Aurea Calica - The Philippine Star

MANILA, Philippines - Any plan to shut down the Metro Rail Transit 3 – even temporarily – can have serious implication and thus needs careful study, Malacañang said yesterday.

Transportation and Communications Secretary Joseph Emilio Abaya was quoted as saying he was ready to suspend operations of the MRT-3 to give way to maintenance work, especially on safety systems.

“We will wait for an actual recommendation from Secretary Abaya to be discussed with the President, because that certainly has implications, especially on our riding public,” deputy presidential spokesperson Abigail Valte said in a press briefing.
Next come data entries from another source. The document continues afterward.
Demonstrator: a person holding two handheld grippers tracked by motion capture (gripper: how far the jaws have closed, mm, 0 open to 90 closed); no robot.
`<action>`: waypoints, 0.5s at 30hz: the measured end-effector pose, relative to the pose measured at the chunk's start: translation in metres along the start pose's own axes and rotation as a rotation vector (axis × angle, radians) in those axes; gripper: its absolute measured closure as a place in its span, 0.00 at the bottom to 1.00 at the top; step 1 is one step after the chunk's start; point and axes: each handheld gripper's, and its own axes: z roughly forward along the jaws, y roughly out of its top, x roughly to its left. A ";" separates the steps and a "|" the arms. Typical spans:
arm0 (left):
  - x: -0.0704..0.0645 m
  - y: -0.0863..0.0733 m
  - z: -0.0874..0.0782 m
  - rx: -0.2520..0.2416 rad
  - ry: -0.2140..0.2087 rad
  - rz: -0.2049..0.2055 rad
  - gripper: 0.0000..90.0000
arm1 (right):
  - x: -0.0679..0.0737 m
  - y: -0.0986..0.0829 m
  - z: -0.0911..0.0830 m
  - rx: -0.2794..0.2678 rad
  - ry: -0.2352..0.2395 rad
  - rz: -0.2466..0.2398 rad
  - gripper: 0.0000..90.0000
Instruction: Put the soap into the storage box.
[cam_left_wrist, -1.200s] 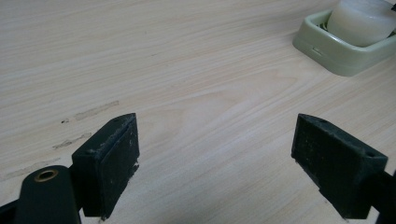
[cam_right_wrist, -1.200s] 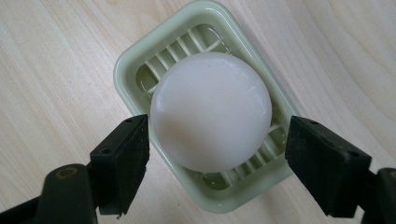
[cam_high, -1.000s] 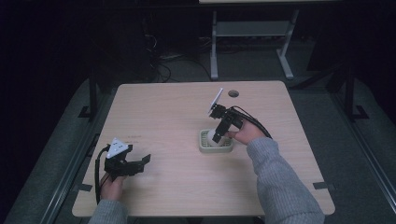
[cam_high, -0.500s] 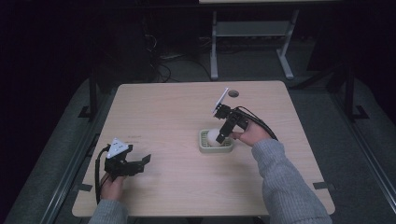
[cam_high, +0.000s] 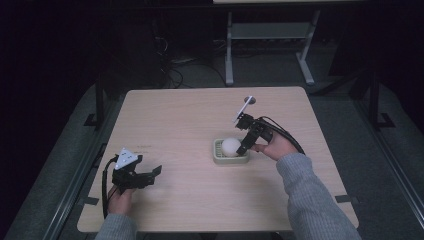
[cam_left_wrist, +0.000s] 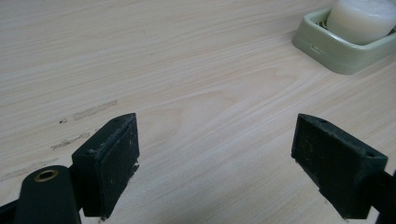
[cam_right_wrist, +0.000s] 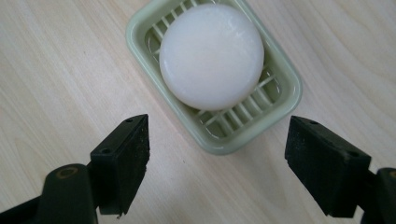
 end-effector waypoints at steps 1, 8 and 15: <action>0.000 0.000 0.000 0.000 0.000 0.000 0.16 | -0.001 -0.004 -0.001 -0.008 -0.003 -0.001 0.24; -0.001 0.000 0.000 0.001 0.001 0.002 0.16 | -0.001 -0.017 -0.006 -0.010 -0.015 0.013 0.24; -0.001 0.000 0.001 0.002 -0.002 0.000 0.16 | -0.002 -0.029 -0.010 -0.033 -0.011 0.023 0.25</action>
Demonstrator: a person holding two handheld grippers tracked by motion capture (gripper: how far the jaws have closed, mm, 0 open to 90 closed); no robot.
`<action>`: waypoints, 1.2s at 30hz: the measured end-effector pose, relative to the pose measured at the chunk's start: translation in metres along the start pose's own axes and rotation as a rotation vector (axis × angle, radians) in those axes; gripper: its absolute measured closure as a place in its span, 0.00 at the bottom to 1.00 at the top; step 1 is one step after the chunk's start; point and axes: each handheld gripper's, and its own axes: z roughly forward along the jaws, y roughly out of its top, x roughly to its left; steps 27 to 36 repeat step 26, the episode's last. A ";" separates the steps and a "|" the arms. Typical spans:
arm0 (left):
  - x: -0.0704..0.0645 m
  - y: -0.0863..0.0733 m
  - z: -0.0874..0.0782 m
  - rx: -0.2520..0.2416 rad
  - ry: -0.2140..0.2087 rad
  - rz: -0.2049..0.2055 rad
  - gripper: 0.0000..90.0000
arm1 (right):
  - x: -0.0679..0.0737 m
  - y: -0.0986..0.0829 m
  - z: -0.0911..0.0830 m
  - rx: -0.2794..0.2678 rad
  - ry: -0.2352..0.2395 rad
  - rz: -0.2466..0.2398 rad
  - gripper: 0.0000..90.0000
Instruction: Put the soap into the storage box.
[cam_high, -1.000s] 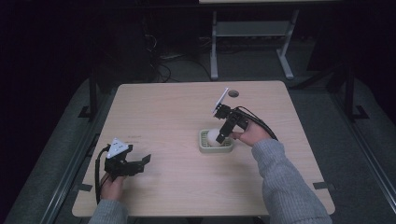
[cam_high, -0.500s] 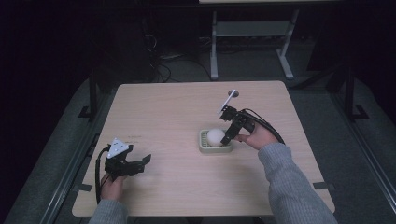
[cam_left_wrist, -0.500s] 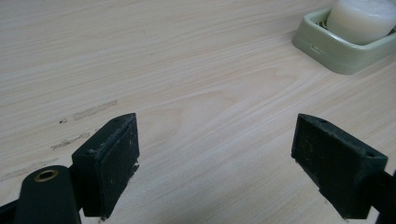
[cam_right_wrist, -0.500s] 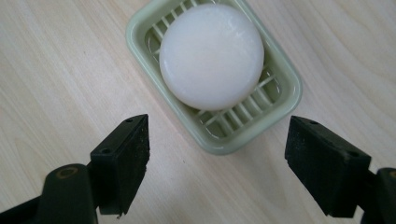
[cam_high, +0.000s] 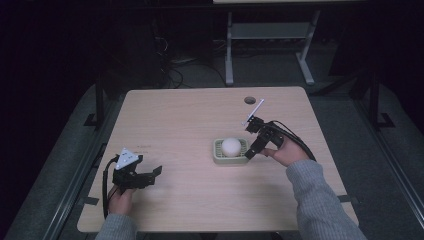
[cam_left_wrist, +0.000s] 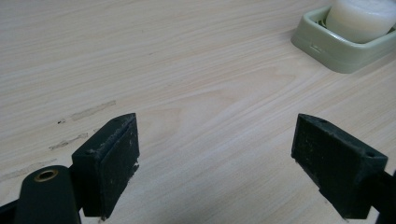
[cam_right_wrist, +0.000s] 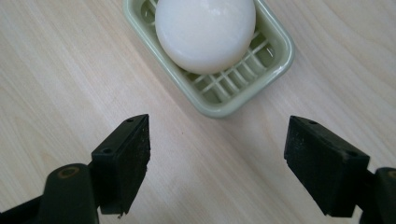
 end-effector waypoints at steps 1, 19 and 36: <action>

Valte said the President would rather wait for a formal recommendation from Abaya before making a decision.

She added there were no discussions as well on the possibility of raising train fares in order to pay for the repair and maintenance of MRT-3.

According to reports, spare tracks for the ailing line had diminished to 2.5 pieces from 29 pieces in 2013. Without spare rail pieces, the train’s safety is at risk.

The MRT-3 earlier this week halted its operations for more than an hour due to a defective track.

Some experts have warned that the elevated train system “may collapse anytime” due to poor maintenance.

MRT Holdings Inc. II (MRTH-II), the majority shareholder of MRT Corp., also said passenger safety should always be the priority. 

MRT officer-in-charge Renato San Jose said work is underway to fix the dilapidated tracks. He explained that the rails used by the MRT-3 have the same specifications as those of the Light Rail Transit (LRT) Line 2.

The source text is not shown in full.